1. Yes, but different. You're not going to face a horde of skirmishers or troops with great rifles as soon as you equip your army with good rifles. you might face a larger army with meh rifles. Or a smaller army with good rifles. What it does is it equates equipment and number of both armies to a "battle rating" and then scales by modifying at random, one of those factors (equipment, men etc).

2. Mm hmm. But only if you lose far less men then they do. This is b/c now it works by a "pool" system.
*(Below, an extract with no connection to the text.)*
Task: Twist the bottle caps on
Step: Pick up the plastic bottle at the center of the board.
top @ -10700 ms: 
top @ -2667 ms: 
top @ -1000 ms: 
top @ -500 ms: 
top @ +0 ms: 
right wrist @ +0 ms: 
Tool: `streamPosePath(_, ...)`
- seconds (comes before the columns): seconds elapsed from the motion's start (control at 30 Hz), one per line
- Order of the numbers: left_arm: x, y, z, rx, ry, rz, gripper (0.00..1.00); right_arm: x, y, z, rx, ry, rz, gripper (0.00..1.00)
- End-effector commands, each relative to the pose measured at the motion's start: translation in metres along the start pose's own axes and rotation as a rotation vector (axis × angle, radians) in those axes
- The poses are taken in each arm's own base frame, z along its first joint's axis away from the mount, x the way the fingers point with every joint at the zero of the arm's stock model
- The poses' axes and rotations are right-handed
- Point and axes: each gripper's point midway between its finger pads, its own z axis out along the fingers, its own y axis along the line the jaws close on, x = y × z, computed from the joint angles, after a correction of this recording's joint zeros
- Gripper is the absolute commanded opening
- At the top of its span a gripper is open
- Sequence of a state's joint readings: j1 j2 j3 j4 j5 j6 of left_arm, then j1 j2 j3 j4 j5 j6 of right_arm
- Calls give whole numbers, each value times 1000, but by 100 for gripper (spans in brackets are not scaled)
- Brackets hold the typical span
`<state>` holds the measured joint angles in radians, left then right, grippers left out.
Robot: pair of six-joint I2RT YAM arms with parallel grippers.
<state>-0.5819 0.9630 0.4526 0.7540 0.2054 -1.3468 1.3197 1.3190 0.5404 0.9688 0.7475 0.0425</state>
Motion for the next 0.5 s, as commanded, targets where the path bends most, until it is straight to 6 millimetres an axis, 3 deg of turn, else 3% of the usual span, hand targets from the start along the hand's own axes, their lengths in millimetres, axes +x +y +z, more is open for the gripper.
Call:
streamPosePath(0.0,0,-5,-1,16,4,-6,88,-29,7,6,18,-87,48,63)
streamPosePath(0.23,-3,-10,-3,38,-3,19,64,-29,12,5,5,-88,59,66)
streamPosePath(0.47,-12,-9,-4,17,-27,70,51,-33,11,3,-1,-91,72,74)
At random, the AI gets reinforced between battles (by either men, equipment or etc. you can tell by reading battle reports/intelligence reports). You don't know exactly what they're equipped with and don't know if they'll match you equipment for equipment but you do know an aaaapppoximate (within 5k margin of error) how much TOTAL troops they have at their disposal. The AI can choose to deploy some of this pool to the smaller battles, (within a certain limit of course) or like a real general, deploy em all at the grand battles. You can reduce this pool to decrease the overall number of AI reinforcements, but they will still get reinforced by some rando number to improve their battle rating to match your army.

3. Unsure. I only played Medium. I assume so, but it should be difficult.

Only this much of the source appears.